:: Problem ::
Reply with the data below, repeated exactly in full.

━━━━━━━━━━━━━━━━

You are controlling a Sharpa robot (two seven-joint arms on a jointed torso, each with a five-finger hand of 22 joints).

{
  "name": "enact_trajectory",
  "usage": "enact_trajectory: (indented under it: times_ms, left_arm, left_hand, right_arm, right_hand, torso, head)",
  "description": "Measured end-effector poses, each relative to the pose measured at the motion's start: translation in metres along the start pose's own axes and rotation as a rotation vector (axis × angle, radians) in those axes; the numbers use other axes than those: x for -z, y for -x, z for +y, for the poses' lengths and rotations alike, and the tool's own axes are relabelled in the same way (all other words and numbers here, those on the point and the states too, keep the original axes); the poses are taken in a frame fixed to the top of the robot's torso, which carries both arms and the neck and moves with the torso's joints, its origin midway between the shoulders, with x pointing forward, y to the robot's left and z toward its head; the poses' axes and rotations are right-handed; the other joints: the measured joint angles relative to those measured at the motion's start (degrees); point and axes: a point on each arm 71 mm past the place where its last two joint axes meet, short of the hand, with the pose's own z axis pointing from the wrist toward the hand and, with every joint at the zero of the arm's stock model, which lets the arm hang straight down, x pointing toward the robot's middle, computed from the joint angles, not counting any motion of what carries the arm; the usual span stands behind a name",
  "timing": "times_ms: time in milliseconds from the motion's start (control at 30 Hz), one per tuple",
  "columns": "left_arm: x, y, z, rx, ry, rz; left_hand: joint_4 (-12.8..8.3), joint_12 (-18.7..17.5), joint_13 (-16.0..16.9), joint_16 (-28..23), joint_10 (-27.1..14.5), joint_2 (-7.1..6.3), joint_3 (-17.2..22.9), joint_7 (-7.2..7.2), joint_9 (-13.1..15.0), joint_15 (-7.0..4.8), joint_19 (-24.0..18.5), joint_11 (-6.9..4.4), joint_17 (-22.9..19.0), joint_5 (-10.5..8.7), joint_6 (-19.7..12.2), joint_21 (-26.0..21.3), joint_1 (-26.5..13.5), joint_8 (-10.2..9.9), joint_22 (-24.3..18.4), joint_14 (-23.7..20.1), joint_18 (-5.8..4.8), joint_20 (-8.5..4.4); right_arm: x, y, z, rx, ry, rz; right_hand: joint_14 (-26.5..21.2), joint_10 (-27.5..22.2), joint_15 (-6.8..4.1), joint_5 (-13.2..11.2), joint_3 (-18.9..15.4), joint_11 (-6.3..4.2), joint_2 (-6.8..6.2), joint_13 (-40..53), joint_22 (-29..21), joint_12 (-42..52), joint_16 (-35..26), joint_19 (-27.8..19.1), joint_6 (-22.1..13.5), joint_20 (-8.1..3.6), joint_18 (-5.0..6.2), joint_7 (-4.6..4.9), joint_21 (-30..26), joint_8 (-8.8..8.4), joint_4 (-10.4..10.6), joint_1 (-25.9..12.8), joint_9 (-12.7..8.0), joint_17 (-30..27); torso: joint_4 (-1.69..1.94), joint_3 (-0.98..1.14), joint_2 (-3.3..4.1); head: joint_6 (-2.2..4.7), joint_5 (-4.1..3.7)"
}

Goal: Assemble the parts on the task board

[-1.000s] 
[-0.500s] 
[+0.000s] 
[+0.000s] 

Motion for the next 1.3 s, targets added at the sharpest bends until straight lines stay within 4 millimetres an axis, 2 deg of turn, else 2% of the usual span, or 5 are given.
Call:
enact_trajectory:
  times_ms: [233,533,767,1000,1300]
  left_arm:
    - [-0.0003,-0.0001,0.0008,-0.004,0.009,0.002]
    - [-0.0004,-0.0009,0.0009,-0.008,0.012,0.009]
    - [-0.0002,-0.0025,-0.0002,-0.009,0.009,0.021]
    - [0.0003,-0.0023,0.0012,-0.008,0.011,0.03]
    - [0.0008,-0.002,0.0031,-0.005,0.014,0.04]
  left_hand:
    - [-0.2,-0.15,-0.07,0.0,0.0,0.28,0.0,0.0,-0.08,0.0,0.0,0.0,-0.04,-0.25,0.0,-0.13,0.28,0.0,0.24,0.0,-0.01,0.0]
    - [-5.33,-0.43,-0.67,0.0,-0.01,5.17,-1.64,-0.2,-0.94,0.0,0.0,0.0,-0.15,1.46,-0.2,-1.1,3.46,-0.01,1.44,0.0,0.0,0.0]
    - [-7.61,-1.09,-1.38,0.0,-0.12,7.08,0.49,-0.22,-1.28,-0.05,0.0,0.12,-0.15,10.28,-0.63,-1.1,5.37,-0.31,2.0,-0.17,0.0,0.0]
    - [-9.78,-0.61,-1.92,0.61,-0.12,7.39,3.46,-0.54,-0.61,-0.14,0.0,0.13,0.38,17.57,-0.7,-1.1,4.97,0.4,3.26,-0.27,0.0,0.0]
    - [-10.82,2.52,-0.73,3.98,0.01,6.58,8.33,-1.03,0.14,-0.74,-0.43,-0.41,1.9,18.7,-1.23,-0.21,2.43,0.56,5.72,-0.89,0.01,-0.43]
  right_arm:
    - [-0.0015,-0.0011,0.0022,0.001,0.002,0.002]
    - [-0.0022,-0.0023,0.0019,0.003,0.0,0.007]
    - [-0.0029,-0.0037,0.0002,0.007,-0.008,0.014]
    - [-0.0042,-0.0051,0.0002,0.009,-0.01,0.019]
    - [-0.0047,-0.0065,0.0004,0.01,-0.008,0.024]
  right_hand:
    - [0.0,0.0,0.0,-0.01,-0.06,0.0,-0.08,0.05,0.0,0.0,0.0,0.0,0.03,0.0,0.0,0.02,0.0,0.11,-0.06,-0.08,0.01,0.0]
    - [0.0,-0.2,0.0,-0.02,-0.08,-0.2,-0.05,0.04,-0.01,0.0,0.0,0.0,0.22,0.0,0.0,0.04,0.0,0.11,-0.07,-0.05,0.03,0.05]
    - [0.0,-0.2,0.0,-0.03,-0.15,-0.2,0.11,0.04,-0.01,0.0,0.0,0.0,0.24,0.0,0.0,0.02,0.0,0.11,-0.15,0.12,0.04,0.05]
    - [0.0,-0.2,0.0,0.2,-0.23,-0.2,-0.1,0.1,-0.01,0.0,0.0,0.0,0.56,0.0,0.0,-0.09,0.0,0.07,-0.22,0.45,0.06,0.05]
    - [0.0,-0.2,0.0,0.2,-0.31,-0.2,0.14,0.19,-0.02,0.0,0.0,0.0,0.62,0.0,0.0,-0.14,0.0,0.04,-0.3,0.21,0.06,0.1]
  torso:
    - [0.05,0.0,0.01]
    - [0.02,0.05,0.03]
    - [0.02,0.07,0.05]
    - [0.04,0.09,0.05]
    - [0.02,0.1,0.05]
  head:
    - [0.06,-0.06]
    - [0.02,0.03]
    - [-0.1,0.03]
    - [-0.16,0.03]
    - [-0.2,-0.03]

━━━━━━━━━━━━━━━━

:: Exercise response ::
You are controlling a Sharpa robot (two seven-joint arms on a jointed torso, each with a five-finger hand of 22 joints).

{
  "name": "enact_trajectory",
  "usage": "enact_trajectory: (indented under it: times_ms, left_arm, left_hand, right_arm, right_hand, torso, head)",
  "description": "Measured end-effector poses, each relative to the pose measured at the motion's start: translation in metres along the start pose's own axes and rotation as a rotation vector (axis × angle, radians) in those axes; the numbers use other axes than those: x for -z, y for -x, z for +y, for the poses' lengths and rotations alike, and the tool's own axes are relabelled in the same way (all other words and numbers here, those on the point and the states too, keep the original axes); the poses are taken in a frame fixed to the top of the robot's torso, which carries both arms and the neck and moves with the torso's joints, its origin midway between the shoulders, with x pointing forward, y to the robot's left and z toward its head; the poses' axes and rotations are right-handed; the other joints: the measured joint angles relative to those measured at the motion's start (degrees); point and axes: a point on each arm 71 mm past the place where its last two joint axes meet, short of the hand, with the pose's own z axis pointing from the wrist toward the hand and, with every joint at the zero of the arm's stock model, which lets the arm hang straight down, x pointing toward the robot's middle, computed from the joint angles, not counting any motion of what carries the arm; the usual span stands behind a name",
  "timing": "times_ms: time in milliseconds from the motion's start (control at 30 Hz), one per tuple",
  "columns": "left_arm: x, y, z, rx, ry, rz; left_hand: joint_4 (-12.8..8.3), joint_12 (-18.7..17.5), joint_13 (-16.0..16.9), joint_16 (-28..23), joint_10 (-27.1..14.5), joint_2 (-7.1..6.3), joint_3 (-17.2..22.9), joint_7 (-7.2..7.2), joint_9 (-13.1..15.0), joint_15 (-7.0..4.8), joint_19 (-24.0..18.5), joint_11 (-6.9..4.4), joint_17 (-22.9..19.0), joint_5 (-10.5..8.7), joint_6 (-19.7..12.2), joint_21 (-26.0..21.3), joint_1 (-26.5..13.5), joint_8 (-10.2..9.9), joint_22 (-24.3..18.4), joint_14 (-23.7..20.1), joint_18 (-5.8..4.8), joint_20 (-8.5..4.4); right_arm: x, y, z, rx, ry, rz; right_hand: joint_14 (-26.5..21.2), joint_10 (-27.5..22.2), joint_15 (-6.8..4.1), joint_5 (-13.2..11.2), joint_3 (-18.9..15.4), joint_11 (-6.3..4.2), joint_2 (-6.8..6.2), joint_13 (-40..53), joint_22 (-29..21), joint_12 (-42..52), joint_16 (-35..26), joint_19 (-27.8..19.1), joint_6 (-22.1..13.5), joint_20 (-8.1..3.6), joint_18 (-5.0..6.2), joint_7 (-4.6..4.9), joint_21 (-30..26), joint_8 (-8.8..8.4), joint_4 (-10.4..10.6), joint_1 (-25.9..12.8), joint_9 (-12.7..8.0), joint_17 (-30..27); torso: joint_4 (-1.69..1.94), joint_3 (-0.98..1.14), joint_2 (-3.3..4.1); head: joint_6 (-2.2..4.7), joint_5 (-4.1..3.7)"
}

Goal: Assemble the parts on the task board

[-1.000s] 
[-0.500s] 
[+0.000s] 
[+0.000s] 

Motion for the next 1.3 s, targets added at the sharpest bends until straight lines stay within 4 millimetres an axis, 2 deg of turn, else 2% of the usual span, or 5 are given.
Call:
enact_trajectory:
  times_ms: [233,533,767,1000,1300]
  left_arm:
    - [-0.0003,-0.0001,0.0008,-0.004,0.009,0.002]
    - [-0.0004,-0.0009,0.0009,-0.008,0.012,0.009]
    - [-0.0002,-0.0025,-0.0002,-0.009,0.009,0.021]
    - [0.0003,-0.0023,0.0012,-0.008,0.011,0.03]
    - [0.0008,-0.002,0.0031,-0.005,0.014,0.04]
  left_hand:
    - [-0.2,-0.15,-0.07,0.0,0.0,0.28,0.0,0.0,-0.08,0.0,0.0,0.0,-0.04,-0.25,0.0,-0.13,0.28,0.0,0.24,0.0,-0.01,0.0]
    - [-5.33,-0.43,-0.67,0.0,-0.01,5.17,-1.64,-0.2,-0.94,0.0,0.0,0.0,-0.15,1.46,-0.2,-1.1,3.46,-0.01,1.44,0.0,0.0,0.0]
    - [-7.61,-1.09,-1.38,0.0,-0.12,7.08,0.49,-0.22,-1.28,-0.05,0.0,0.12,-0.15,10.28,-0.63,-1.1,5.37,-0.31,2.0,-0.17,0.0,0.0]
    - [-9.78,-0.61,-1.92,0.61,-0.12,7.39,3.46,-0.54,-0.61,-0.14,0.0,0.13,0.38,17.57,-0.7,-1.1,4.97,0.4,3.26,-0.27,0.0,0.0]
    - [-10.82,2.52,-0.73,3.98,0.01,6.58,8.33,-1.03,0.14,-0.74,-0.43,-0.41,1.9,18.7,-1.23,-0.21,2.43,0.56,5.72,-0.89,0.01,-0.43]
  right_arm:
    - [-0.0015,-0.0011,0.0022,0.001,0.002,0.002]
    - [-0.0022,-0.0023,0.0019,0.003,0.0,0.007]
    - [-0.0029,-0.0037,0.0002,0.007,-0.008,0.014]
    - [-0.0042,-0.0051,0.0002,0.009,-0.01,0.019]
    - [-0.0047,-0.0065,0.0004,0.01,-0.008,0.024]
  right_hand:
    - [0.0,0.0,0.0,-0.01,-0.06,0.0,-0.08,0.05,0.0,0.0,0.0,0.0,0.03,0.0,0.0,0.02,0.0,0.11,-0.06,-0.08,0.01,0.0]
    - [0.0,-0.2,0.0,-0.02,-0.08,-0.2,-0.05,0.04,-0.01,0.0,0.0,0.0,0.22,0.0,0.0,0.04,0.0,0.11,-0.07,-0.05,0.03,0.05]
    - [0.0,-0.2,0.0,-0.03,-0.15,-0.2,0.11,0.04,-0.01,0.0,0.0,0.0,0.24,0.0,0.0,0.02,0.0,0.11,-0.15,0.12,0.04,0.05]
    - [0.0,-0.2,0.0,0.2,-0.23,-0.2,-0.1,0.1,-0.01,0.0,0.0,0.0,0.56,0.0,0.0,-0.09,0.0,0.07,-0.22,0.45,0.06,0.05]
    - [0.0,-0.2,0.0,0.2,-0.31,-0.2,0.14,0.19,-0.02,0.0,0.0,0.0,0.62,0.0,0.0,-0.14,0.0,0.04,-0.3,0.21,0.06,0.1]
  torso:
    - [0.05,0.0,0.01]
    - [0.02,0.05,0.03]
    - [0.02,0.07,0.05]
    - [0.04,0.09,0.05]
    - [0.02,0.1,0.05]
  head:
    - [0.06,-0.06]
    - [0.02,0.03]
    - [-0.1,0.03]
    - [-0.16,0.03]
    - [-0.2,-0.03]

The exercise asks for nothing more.